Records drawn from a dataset
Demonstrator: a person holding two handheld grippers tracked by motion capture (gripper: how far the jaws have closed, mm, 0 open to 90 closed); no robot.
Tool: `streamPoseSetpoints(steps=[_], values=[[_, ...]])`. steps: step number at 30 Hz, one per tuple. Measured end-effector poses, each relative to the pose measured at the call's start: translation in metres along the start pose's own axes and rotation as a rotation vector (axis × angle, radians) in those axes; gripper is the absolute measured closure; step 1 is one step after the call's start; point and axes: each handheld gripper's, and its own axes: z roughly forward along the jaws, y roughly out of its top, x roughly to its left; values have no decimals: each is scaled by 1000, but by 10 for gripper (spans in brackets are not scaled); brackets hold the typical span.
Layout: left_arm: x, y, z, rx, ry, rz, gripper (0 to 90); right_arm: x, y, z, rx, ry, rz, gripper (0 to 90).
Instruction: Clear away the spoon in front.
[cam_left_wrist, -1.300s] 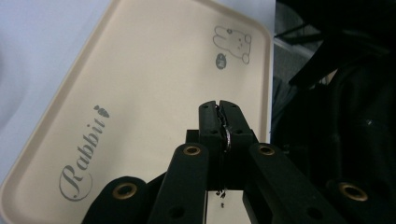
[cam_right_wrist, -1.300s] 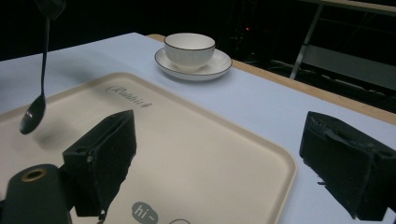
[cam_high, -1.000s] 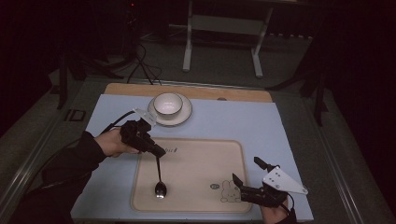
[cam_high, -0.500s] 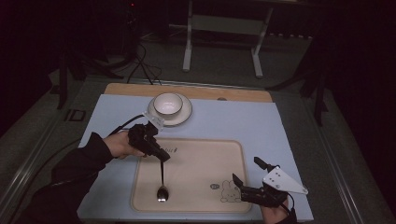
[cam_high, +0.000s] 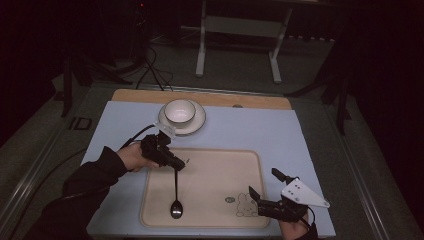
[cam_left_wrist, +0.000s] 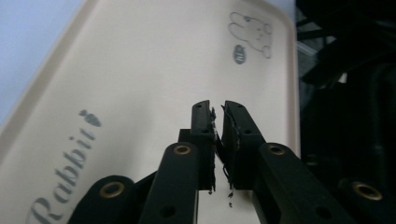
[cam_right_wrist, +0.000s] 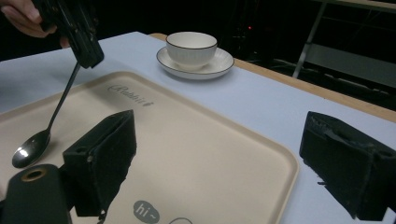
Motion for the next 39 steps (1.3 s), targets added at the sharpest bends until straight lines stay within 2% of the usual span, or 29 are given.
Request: streamPoseSetpoints(steps=[2, 7, 15, 16, 18, 21, 27, 33, 34, 39], values=[[3, -2, 2, -8, 22, -6, 811, 0, 0, 0, 1, 1, 1, 109], [9, -6, 9, -17, 47, -26, 789, 0, 0, 0, 1, 4, 0, 109], [17, -11, 18, -33, 56, -59, 767, 1, 0, 1, 6, 11, -3, 109], [19, -12, 20, -38, 69, -67, 760, 1, 0, 1, 6, 11, -3, 109], [21, -13, 21, -42, 66, -73, 754, 1, 0, 1, 6, 12, -4, 109], [26, -17, 26, -50, 86, -91, 740, 0, 0, 1, 9, 15, -3, 109], [30, -20, 30, -54, 99, -110, 730, 1, -1, 2, 15, 24, -5, 109], [33, -23, 40, -57, 160, -130, 699, 1, -1, 2, 15, 24, -4, 109], [33, -23, 40, -57, 160, -130, 699, 1, -1, 2, 15, 24, -4, 109], [36, -27, 48, -53, 205, -172, 691, 1, -1, 2, 17, 25, -6, 109]])
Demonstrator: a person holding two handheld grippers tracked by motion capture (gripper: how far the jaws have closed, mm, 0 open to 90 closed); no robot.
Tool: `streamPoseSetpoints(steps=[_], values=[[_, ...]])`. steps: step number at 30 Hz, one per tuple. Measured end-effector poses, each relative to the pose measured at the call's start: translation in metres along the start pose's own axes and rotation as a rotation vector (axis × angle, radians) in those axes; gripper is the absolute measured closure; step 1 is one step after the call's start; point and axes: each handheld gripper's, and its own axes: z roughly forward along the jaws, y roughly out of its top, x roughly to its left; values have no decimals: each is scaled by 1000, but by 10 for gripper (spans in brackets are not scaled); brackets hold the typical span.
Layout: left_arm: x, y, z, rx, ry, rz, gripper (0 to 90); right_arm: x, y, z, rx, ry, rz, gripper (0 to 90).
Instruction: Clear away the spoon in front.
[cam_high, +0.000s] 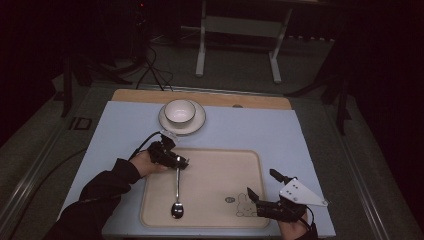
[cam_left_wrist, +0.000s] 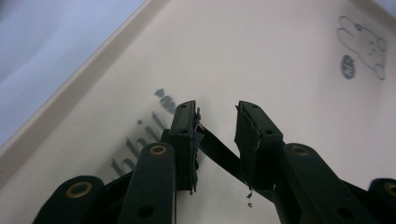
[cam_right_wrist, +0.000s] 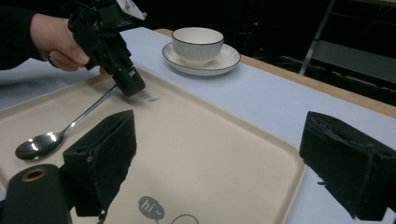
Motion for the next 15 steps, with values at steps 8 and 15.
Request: streamPoseSetpoints(steps=[8, 15], values=[[-2, 0, 4, -13, 48, 9, 690, 0, 0, 0, 2, 1, 2, 109], [-3, 0, 10, 7, 87, 21, 641, -1, 0, 0, -2, 1, 9, 109]])
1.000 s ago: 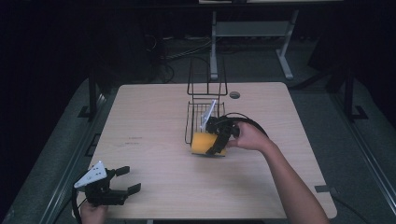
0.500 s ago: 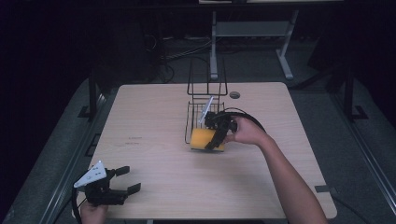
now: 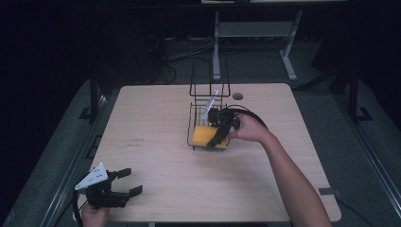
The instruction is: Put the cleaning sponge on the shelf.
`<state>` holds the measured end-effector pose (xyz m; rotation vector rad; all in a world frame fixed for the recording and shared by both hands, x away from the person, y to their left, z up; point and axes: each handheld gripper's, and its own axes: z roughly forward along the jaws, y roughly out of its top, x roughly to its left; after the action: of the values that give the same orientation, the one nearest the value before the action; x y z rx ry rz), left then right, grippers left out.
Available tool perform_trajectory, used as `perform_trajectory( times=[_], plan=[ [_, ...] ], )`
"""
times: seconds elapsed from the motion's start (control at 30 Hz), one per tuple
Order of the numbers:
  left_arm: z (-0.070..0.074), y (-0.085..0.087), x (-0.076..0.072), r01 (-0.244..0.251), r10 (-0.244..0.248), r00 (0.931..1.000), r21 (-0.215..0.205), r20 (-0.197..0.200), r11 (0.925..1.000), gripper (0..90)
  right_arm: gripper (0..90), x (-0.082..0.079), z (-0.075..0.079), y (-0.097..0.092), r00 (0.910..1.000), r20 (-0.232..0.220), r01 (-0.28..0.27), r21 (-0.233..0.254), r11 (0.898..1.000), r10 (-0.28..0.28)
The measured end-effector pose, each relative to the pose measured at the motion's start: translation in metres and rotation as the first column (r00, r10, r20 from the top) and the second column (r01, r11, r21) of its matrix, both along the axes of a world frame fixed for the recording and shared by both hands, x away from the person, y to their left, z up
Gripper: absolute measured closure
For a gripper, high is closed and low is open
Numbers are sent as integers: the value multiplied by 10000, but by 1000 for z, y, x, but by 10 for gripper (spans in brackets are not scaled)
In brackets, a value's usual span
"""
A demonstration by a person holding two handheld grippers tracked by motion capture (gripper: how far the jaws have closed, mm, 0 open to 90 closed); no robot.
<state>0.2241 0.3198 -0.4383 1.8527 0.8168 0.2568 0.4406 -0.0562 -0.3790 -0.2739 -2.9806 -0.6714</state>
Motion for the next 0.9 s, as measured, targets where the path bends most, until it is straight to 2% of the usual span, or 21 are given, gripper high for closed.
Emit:
perform_trajectory(
  times=[0.13,0.27,0.33,0.43,0.63,0.9],
  plan=[
    [0,0,0,0,0,10000,10,3,10000,140,219,3,1,1,10000,-18,25,-205,9998,-26],
    [0,0,0,-16,16,10000,-13,8,10000,141,219,7,4,4,10000,88,-29,-225,9997,31],
    [0,0,0,-22,22,10000,-8,12,10000,140,219,11,5,4,10000,-45,16,-98,10000,-17],
    [0,0,0,-23,23,10000,1,8,10000,140,219,14,4,5,10000,30,43,-382,9993,-42],
    [0,0,1,-11,11,10000,-12,-3,10000,141,220,22,5,6,9999,19,103,-251,9996,-102],
    [0,0,1,32,-32,10000,44,-17,10000,141,219,33,-8,6,9998,-145,161,-386,9991,-167]
  ],
)
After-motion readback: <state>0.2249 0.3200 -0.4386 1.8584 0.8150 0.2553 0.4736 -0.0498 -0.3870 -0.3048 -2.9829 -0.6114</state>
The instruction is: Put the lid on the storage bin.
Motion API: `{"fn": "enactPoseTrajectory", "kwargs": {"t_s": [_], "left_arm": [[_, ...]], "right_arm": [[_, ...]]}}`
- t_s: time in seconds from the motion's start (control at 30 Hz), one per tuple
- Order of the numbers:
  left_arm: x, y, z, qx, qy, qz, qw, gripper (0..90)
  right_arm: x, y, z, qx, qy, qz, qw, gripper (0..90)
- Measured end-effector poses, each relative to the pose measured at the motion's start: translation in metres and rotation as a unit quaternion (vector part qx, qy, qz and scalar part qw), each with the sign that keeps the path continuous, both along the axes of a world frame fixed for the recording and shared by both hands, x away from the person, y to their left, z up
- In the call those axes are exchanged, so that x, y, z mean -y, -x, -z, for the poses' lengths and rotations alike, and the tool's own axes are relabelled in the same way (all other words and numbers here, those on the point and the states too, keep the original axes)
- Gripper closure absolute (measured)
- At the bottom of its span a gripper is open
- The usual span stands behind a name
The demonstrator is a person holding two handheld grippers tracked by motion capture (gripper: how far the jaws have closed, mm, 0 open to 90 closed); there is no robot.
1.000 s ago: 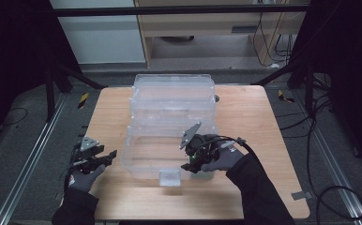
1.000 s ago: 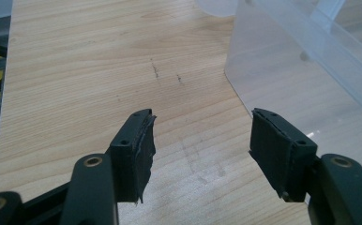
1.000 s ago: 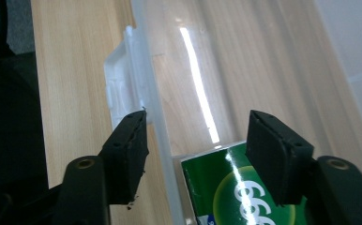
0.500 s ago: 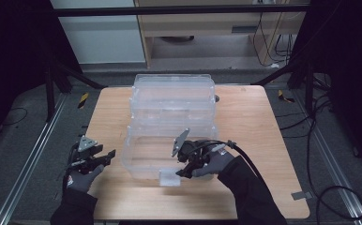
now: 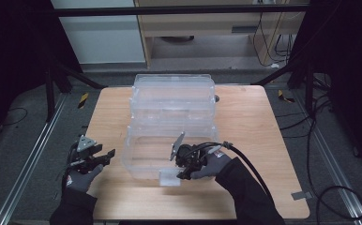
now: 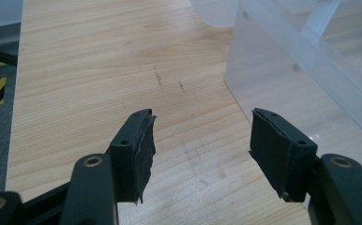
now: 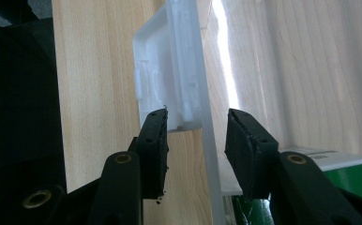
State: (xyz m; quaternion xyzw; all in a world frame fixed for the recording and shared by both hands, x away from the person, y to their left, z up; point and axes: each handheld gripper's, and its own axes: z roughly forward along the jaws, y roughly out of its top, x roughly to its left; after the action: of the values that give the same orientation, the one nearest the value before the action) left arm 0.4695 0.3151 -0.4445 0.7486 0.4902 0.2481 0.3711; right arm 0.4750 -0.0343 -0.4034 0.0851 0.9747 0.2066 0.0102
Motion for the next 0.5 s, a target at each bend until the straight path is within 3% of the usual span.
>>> {"fn": "enactPoseTrajectory", "kwargs": {"t_s": [0.2, 0.5], "left_arm": [[0.0003, 0.0, -0.0007, 0.002, 0.0, 0.002, 1.0, 39.2], [-0.0005, 0.001, -0.0072, 0.009, 0.003, 0.007, 0.9999, 39.4]], "right_arm": [[-0.0007, 0.0009, 0.0026, -0.009, -0.005, 0.0, 0.9999, 64.0], [-0.0031, 0.0016, 0.004, -0.011, 0.003, -0.001, 0.9999, 64.0]]}}
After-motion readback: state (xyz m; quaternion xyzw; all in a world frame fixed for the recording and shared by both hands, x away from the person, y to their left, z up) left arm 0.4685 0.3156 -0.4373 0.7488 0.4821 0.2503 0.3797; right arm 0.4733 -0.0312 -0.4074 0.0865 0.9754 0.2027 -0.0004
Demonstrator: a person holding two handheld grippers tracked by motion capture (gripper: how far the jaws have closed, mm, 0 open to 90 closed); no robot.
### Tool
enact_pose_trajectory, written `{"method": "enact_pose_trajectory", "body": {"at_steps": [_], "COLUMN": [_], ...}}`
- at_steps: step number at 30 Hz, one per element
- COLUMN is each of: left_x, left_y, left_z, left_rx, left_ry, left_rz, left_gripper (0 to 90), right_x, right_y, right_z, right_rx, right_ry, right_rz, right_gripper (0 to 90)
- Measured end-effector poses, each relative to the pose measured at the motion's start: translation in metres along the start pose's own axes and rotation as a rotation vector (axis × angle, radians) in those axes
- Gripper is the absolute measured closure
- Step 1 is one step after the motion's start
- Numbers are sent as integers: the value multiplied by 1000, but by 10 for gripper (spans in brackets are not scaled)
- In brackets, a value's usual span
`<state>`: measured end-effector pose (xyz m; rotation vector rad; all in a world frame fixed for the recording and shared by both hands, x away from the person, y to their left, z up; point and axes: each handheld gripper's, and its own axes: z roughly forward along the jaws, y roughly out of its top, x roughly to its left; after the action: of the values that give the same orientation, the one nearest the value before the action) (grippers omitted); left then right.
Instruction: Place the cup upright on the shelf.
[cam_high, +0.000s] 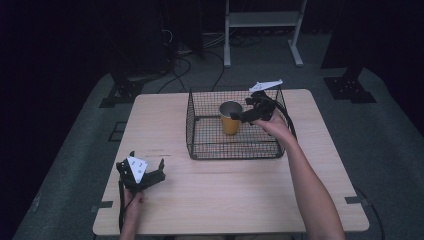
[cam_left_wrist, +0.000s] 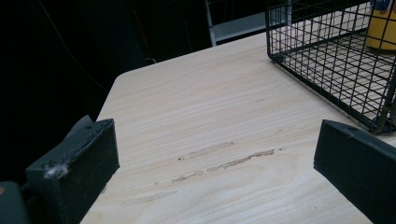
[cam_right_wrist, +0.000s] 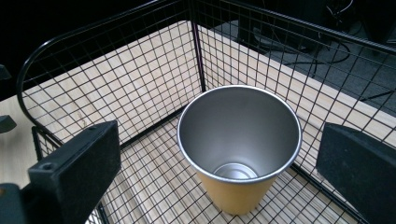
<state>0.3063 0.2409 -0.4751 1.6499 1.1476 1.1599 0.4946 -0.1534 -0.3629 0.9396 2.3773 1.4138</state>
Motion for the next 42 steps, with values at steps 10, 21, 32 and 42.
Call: {"method": "enact_pose_trajectory", "body": {"at_steps": [10,21,32,42], "left_x": [0,0,-1,-1], "left_y": [0,0,0,0], "left_z": [0,0,0,0], "left_rx": [1,2,1,2], "left_ry": [0,0,1,1], "left_rz": [3,5,9,10], "left_gripper": [0,0,0,0], "right_x": [2,11,15,22], "right_y": [-5,-9,-22,-30], "right_z": [-8,-16,-24,-37], "right_rx": [19,35,56,31], "right_ry": [11,4,-17,-7], "right_rz": [25,8,3,3], "right_gripper": [0,0,0,0]}}
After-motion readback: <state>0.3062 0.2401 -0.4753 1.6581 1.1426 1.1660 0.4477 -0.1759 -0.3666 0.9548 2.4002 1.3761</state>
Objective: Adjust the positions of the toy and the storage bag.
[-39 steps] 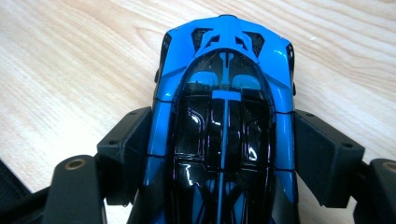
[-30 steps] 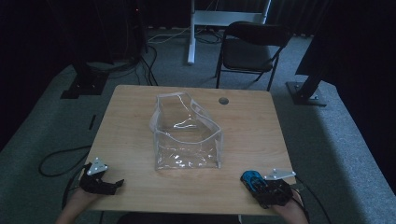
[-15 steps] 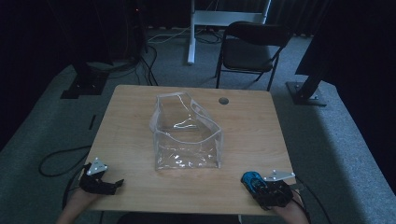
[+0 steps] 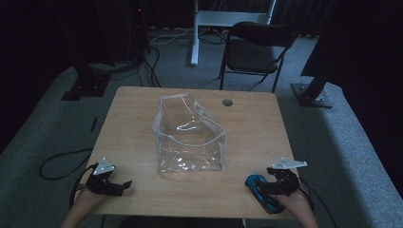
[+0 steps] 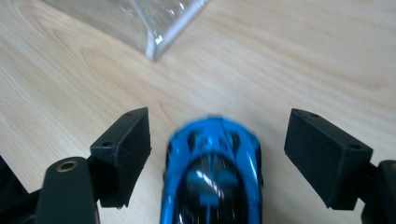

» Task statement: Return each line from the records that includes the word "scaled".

» Response for this exercise:
Tool: `streamPoseSetpoints(steps=[_], values=[[_, ...]])`. steps: step number at 30 Hz, one per tuple. Measured end-effector poses, each relative to the pose measured at the call's start: translation in metres along the start pose's own axes and rotation as a rotation vector (axis × angle, radians) in those axes; gripper is the absolute measured closure; step 1 is one step after the call's start; point and axes: each handheld gripper's, and its own axes: z roughly forward along the jaws, y roughly out of its top, x roughly to its left; values have no decimals: each is scaled by 1000, but by 10 for gripper (spans in brackets are not scaled); brackets hold the typical span.
Tool: `streamPoseSetpoints(steps=[_], values=[[_, ...]])`. steps: step number at 30 Hz, one per tuple. Measured end-effector poses, each relative to the pose measured at the call's start: translation in metres along the start pose's own axes and rotation as a rotation vector (axis × angle, radians) in those axes; gripper is the absolute measured closure; step 1 is one step after the call's start; point and axes: each handheld gripper's, and its own axes: z roughly forward along the jaws, y roughly out of its top, x roughly to its left; values have no decimals: each is scaled by 1000, but by 10 for gripper (spans in brackets are not scaled); brackets hold the typical span.
Numbers are sent as integers: the value multiplied by 10000, but by 1000 for z, y, x, but by 10 for gripper (spans in brackets are not scaled)
- Numbers are sent as integers: the value multiplied by 1000, but by 10 for gripper (spans in brackets are not scaled)

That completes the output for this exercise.